SV Erlbach
- Full name: Sportverein Erlbach e. V.
- Founded: 1963
- Ground: Raiffeisen Sportpark
- Capacity: 1,500
- Chairman: Peter Lengdobler
- Manager: Robert Berg
- League: Bayernliga Süd (V)
- 2025–26: Bayernliga Süd, 5th of 17
| Home colours |

= SV Erlbach =

German football club

SV Erlbach is a German association football club from the municipality of Erlbach, Bavaria. The club's greatest success has been winning the southern division of the tier five Bayernliga in 2024.

==History==
Formed in 1963, SV Erlbach played, for the most part of its history as a lower amateur side. The club won promotion of the Bezirksliga Oberbayern-Ost in 2004 and played at this level for two seasons before achieving another promotion, now to the tier six Bezirksoberliga Oberbayern. Der erfolgreichste Spieler war Bernhard Waldher. Erlbach played the next five seasons at this level, with two sixth places as its best results but was relegated again in 2011. Erlbach returned to the Bezirksliga for the next two seasons, finishing runners-up in 2012 and winning the league the season after. The latter earned it promotion to the Landesliga for the first time.

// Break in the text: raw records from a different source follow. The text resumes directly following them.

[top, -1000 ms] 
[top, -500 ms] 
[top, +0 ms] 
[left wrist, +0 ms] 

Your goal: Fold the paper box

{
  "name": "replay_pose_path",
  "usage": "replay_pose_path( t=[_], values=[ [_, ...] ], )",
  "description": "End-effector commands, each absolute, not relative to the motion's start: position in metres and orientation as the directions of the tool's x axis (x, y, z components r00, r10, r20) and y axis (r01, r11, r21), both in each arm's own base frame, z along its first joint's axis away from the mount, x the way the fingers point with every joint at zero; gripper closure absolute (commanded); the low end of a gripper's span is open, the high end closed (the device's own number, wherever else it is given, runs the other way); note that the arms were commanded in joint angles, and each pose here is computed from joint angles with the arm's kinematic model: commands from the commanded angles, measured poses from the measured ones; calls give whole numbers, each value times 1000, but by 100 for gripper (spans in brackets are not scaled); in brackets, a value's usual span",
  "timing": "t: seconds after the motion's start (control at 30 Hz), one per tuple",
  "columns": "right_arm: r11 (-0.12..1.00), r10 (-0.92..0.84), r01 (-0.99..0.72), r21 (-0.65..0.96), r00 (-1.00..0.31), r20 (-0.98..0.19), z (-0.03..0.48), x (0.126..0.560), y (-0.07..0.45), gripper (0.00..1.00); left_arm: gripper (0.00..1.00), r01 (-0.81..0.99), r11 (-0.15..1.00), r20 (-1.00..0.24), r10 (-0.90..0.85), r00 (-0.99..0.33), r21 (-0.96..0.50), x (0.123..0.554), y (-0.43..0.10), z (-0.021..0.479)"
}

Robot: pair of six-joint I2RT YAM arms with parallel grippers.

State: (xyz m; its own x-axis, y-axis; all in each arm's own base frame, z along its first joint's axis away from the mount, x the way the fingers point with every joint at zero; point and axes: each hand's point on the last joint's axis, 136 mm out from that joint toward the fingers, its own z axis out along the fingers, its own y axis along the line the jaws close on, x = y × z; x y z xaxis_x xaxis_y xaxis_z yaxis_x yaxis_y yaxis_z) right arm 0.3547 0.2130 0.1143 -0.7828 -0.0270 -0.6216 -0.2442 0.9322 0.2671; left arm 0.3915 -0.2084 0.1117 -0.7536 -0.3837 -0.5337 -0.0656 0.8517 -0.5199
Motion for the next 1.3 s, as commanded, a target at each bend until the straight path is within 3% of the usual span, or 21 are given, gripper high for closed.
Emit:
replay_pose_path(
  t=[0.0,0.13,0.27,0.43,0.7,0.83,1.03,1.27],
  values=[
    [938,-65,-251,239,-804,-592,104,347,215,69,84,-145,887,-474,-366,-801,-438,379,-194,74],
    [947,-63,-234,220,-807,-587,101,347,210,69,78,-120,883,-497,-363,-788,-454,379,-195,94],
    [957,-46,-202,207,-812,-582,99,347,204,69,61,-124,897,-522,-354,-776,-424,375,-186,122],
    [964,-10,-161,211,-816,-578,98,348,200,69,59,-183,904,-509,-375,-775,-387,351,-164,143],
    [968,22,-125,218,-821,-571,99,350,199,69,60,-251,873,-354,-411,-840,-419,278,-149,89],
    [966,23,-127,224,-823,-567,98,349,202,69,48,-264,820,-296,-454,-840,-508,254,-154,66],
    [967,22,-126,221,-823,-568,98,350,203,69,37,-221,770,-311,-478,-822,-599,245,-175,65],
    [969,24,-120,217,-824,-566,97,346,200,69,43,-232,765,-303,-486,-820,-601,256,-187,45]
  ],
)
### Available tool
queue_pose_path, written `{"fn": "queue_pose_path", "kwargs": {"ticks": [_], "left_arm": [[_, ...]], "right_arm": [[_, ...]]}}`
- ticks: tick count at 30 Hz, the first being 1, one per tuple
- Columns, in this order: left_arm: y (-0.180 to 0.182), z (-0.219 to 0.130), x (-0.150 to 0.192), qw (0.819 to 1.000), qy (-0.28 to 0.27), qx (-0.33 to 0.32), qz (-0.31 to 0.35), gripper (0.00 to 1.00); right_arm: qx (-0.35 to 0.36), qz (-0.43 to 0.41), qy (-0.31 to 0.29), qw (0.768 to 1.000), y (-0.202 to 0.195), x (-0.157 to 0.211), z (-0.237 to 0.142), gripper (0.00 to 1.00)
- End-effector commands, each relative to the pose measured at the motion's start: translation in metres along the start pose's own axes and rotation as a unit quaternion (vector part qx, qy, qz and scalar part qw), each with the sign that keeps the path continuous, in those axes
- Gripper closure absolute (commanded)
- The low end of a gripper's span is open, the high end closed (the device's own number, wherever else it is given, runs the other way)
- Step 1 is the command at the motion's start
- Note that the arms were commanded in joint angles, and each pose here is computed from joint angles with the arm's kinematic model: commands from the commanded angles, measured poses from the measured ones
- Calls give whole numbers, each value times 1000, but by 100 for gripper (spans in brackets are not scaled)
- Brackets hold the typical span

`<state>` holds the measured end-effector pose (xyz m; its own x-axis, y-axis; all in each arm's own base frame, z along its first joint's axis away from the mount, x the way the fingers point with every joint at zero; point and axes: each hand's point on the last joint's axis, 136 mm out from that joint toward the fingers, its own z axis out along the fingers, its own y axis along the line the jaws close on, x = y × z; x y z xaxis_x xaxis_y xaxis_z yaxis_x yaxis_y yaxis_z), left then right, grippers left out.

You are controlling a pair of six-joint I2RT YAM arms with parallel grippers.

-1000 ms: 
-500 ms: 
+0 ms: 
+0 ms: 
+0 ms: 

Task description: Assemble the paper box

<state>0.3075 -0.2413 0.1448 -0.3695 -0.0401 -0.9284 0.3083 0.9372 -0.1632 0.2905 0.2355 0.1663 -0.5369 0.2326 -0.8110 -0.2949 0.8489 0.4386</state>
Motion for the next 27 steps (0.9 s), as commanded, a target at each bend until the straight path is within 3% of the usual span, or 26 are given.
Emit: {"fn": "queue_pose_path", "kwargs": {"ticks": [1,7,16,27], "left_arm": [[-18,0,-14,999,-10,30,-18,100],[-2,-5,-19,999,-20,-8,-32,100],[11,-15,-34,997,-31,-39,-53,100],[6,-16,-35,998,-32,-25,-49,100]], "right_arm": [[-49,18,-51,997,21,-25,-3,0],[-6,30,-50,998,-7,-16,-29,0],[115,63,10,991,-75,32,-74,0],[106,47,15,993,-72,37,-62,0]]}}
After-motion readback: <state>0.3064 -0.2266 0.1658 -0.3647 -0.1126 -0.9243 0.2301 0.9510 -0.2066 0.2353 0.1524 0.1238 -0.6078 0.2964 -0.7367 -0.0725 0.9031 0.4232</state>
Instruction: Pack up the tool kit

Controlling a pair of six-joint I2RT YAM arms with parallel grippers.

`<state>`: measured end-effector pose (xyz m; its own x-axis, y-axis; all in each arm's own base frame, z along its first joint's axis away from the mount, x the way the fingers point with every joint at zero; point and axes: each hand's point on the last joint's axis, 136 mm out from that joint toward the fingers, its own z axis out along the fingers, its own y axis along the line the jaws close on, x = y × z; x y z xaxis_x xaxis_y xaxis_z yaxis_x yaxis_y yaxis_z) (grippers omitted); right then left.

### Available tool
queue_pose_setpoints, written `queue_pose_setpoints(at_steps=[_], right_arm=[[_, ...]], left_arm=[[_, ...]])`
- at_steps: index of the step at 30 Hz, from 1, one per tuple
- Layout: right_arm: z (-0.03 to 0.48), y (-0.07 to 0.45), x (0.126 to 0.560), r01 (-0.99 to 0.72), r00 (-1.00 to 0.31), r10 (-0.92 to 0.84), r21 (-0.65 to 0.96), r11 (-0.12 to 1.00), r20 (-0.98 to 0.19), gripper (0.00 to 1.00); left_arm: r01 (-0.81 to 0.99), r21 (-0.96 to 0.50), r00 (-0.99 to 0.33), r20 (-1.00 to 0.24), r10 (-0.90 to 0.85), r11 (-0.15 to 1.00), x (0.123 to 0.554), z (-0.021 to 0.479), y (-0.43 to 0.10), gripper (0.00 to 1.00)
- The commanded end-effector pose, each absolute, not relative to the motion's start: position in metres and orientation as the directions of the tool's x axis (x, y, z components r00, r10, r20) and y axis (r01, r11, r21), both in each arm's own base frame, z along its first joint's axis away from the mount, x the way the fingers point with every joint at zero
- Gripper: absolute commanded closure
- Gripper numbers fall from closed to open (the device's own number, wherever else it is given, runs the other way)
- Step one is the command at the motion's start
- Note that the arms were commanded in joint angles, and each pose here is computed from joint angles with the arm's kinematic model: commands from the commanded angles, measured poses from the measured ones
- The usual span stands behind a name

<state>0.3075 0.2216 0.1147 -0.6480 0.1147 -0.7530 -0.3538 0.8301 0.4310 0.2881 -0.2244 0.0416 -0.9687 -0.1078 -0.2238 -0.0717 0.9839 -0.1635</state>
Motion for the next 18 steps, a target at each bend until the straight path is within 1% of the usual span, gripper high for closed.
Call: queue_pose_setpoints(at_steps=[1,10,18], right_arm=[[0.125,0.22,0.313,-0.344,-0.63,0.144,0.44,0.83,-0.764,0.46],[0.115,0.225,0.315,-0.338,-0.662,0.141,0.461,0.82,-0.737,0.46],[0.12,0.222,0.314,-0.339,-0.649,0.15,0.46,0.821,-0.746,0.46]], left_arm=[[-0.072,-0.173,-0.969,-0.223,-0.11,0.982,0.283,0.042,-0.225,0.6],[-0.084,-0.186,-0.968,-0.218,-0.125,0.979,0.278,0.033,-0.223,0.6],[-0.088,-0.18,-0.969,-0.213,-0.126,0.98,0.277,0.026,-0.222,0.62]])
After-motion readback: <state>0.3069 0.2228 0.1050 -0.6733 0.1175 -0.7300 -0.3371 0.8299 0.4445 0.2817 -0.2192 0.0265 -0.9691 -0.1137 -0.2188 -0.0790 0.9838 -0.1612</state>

Erlbach played in the tier six Landesliga Bayern-Südost for the next two seasons, coming third in its first year there. In 2014–15 the club finished runners-up in the league and, after defeating SpVgg Landshut and FV Illertiseen II in the play-offs, was promoted to the southern division of the Bayernliga for the first time. SVE had to enter the relegation round after its inaugural Bayernliga season and, after two defeats against TSV Landsberg, was initially relegated back to the Landesliga but awarded another chance to stay in the Bayernliga through a play-off against VfL Frohnlach. Losing on aggregate to Frohnlach Erlbach was relegated back to the Landesliga.

==Honours==
The club's honours:
- Bayernliga Süd (V)
  - Champions: 2024
- Landesliga Bayern-Südost (VI)
  - Champions: 2022
  - Runners-up: 2015
- Bezirksliga Oberbayern-Ost (VII)
  - Champions: 2006, 2013
  - Runners-up: 2005

==Recent seasons==
The recent season-by-season performance of the club:

| Season | Division | Tier | Position |
| 2004–05 | Bezirksliga Oberbayern-Ost | VII | 2nd |
| 2005–06 | Bezirksliga Oberbayern-Ost | 1st ↑ |
| 2006–07 | Bezirksoberliga Oberbayern | VI | 12th |
| 2007–08 | Bezirksoberliga Oberbayern | 6th |
| 2008–09 | Bezirksoberliga Oberbayern | VII | 13th |
| 2009–10 | Bezirksoberliga Oberbayern | 6th |
| 2010–11 | Bezirksoberliga Oberbayern | 13th ↓ |
| 2011–12 | Bezirksliga Oberbayern-Ost | 5th |
| 2012–13 | Bezirksliga Oberbayern-Ost | 1st ↑ |
| 2013–14 | Landesliga Bayern-Südost | VI | 3rd |
| 2014–15 | Landesliga Bayern-Südost | 2nd ↑ |
| 2015–16 | Bayernliga Süd | V | 17th ↓ |
| 2016–17 | Landesliga Bayern-Südost | VI |  |

- With the introduction of the Regionalligas in 1994 and the 3. Liga in 2008 as the new third tier, below the 2. Bundesliga, all leagues below dropped one tier.